『新版 甦る労働組合』 動労千葉前委員長 中野洋著
『新版 甦る労働組合』
動労千葉前委員長 中野洋著
11・2大結集へ最高の武器 読み、学び、広め全面活用を
闘う労働運動をつくり出そうと奮闘する労働者にとって、絶好の書が発行された。動労千葉・中野洋前委員長の著書『新版 甦(よみがえ)る労働組合』である。
1995年に発行された『甦る労働組合』を大幅に改訂した『新版』。新たな書き下ろしを加え、プロローグやエピローグはもちろん大幅に書き改められている。
動労千葉のリーダーとして40年以上闘いぬいてきた中野さんが時代認識、労働組合論、労働者観を縦横に語っている。本のタイトルどおり、労働組合を甦らせるための実践に直結する内容がぎっしり詰まっている。
とりわけ国鉄1047名闘争をめぐる4者・4団体路線に対する全面批判と、原則を貫いて勝利してきた動労千葉の闘いの教訓が全面的に提起されている。
本書の全内容をここで紹介することはとてもできないが、2点だけ提起したい。一つは、労働運動における時代認識の重要性である。
第1章 資本主義の終わりが始まった!
本書では冒頭から、「『資本主義の終わり』が始まった。現在はまさに革命情勢の始まりだ。ブルジョアジーが統治できないのなら、『労働者に権力をよこせ!』」と激しく訴えている。そして、労働運動における時代認識の重要性を繰り返し強調している。
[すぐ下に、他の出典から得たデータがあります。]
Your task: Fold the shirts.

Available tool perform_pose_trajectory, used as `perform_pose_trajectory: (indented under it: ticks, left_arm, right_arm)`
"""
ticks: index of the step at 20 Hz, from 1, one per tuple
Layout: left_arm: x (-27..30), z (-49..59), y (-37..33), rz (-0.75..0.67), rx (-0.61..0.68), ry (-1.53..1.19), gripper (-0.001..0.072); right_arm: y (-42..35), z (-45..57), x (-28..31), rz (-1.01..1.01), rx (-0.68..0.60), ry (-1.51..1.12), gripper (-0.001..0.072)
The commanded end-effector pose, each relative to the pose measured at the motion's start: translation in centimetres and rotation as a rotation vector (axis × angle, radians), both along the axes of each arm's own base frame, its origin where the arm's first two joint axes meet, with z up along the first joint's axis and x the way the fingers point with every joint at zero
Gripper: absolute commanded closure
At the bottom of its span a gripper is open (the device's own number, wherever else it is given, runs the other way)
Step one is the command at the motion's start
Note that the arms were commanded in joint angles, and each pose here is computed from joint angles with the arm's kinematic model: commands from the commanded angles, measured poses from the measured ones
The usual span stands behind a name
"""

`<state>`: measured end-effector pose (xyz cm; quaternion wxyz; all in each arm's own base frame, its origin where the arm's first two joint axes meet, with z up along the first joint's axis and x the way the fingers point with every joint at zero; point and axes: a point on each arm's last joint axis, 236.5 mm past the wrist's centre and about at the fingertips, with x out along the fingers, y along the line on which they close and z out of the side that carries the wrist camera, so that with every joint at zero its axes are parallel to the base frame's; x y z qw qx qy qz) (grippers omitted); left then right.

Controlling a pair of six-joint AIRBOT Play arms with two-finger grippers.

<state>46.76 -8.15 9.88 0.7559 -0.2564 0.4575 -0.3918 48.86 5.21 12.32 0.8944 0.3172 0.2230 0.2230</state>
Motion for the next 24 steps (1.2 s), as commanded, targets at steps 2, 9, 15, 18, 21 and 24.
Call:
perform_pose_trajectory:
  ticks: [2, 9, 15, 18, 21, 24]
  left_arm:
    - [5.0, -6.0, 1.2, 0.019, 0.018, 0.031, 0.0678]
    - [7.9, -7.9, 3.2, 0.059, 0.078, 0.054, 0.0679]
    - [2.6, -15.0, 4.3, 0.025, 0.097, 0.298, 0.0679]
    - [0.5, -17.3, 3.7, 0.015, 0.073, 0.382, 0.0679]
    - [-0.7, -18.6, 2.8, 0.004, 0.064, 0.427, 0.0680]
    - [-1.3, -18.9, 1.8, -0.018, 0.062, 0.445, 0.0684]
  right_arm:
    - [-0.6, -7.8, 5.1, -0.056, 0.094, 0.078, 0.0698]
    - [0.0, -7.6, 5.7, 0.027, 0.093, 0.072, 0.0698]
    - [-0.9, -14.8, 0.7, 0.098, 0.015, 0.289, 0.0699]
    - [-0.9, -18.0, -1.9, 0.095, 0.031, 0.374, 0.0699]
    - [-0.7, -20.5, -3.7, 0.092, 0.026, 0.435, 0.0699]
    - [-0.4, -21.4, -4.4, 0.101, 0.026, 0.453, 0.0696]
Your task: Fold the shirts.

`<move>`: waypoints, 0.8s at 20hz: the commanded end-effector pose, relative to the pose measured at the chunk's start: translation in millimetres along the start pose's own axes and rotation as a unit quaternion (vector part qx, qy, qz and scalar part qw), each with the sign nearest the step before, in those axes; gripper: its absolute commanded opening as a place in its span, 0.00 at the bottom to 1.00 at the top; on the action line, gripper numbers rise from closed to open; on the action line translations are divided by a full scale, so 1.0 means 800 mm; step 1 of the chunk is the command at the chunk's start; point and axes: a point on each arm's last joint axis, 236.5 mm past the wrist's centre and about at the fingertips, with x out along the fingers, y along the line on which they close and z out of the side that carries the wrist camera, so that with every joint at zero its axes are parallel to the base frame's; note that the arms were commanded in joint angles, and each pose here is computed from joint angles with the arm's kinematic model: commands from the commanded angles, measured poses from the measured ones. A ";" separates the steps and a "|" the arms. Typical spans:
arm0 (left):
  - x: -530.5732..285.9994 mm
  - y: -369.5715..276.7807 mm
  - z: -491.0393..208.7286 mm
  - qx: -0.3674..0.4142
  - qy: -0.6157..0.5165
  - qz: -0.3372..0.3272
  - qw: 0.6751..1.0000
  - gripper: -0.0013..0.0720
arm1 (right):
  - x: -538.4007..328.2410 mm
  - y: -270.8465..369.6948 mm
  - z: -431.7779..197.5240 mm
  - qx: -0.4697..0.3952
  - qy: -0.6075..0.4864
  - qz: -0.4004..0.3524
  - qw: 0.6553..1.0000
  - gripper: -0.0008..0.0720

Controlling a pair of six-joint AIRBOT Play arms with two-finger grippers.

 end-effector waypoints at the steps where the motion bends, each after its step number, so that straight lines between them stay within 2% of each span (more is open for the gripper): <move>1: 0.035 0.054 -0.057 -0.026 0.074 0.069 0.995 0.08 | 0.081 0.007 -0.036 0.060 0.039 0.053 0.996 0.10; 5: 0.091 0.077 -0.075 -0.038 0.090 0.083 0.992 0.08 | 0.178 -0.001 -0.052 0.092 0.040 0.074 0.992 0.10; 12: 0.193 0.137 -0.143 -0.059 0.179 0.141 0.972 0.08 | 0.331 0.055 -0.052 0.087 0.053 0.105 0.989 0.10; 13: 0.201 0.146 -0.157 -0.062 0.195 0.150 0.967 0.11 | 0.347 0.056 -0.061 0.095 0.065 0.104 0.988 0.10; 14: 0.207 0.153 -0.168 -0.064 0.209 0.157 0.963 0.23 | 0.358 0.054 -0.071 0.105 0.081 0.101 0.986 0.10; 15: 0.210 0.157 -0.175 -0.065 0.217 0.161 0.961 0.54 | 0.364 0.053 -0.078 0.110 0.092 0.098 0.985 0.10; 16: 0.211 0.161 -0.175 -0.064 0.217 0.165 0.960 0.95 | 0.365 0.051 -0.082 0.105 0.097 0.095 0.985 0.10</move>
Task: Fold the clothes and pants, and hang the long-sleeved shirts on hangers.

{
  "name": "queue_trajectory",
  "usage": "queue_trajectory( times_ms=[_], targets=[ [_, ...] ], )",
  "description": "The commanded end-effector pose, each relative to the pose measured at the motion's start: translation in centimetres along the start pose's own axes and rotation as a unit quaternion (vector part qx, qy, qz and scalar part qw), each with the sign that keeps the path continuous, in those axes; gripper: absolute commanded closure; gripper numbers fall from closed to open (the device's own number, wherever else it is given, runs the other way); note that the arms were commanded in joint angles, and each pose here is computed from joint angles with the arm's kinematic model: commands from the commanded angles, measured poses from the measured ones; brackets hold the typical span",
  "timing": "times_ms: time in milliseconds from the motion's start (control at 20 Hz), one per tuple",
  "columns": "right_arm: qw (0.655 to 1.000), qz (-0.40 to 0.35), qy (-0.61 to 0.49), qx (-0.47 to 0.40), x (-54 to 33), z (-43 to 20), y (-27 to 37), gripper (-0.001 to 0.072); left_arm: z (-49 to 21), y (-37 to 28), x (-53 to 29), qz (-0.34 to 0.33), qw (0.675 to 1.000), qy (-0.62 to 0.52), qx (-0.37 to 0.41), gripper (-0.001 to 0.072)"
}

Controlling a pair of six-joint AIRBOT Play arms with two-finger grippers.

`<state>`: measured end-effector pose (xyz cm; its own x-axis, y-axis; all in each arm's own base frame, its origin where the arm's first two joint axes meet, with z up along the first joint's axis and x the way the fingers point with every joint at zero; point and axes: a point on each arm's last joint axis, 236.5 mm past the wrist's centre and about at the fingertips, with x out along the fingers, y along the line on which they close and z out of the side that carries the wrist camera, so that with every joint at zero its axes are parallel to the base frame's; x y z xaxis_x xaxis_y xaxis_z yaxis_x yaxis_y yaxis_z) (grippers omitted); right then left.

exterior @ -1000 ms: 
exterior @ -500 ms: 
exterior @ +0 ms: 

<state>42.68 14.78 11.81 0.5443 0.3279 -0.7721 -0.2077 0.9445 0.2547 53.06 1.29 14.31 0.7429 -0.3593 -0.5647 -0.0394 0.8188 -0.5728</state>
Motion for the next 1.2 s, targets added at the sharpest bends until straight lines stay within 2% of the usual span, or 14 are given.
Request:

「成果がなければ労働者は立ち上がらない」という「常識」がある。そうなのか。では動労千葉は、要求が通らないことがわかっていても、なぜ団結してストに立てるのか。動労千葉の指導部が組合員に常に時代認識を提起し、「労働者の要求を1ミリ前進させることも大変な時代。だからこそ、労働者がどう団結するかということが核心なんだ」とはっきりさせて階級的団結をつくってきたからだ。
他方、ちまたには「情勢が厳しいから後退するしかない」と、労働者に屈服を強いる組合幹部があふれている。資本主義の繁栄のもとでおこぼれを追求する体制内労働運動にとって、「資本主義の危機イコール労働者の危機」なのだ。支配階級の思想そのものだ。
こうした支配階級のイデオロギーと決別した労働者階級の時代認識を持つことが、労働者の団結をつくるのだ。貴重な提起である。
第2章 労働者を蔑視する思想との決別
もう一つは、労働者観の問題である。
中野さんは「はじめに」で、「僕は、労働者を軽んじ、蔑視(べっし)する考えに取り込まれない限り労働者は必ず勝てると確信している」と述べている。95年の初版の「はじめに」にもある言葉である。
一見、当たり前のことのようであるが、実は全然当たり前ではない。
実際、既成の労組幹部は、「労働者を軽んじ、蔑視する考え」に取り込まれた連中ばかりだ。「ニンジンをぶら下げなければ労働者はついてこない」という民同。労働者を選挙の「一票」としか見ず、いざ自己解放闘争に立ち上がるとたたきつぶして回る日本共産党。労働者を「埃(ほこり)」と呼んではばからないカクマル。20年間も解雇撤回闘争を闘ってきた誇り高き労働者に対して「闘争団はもうもたない」と言って、闘争終結にひた走る国労闘争団の一部指導部も同じだ。
労働者階級が無力なのではない。こうした勢力の「指導」が労働者のエネルギーを奪ってきたのだ。
逆に、動労千葉のように現場労働者の力をとことん引き出し、労働者に依拠して闘った時に、労働者は必ず勝てる。そのことは、たまたま千葉で国鉄に就職して運転職場に入った労働者たちが、動労千葉の組合活動をとおして、クビをも恐れず当局・国家権力と渡り合う不抜の労働者集団となっていったことからも証明されている。
中野さんは言う。「難しくはない。団結して立ち上がれば道は切り開かれる」。よし、この道を進もう!
第3章 青年労働者たちへの熱きエール
本書は何よりも、青年労働者たちへの熱きエールである。
プロローグでは青年労働者たちの闘いに触れ、「すぐに勝てなくてもいい。『負けていない』ことが重要だ。闘いを始めたその本人が屈しなければ、必ず仲間ができる。必ず団結が広がる」と提起。そして「労働者の階級的利害を本当に貫く者が主流派にならなければ、労働者の勝利はない。労働組合を甦らせること、この一点に労働者階級の未来がかかっている」と呼びかけている。全国の職場で行われている地をはうような格闘こそ、必ず労働者の勝利を開くものになる。
11・2集会へ最後の1週間、この本を一人でも多くの労働者に届けて活用しよう。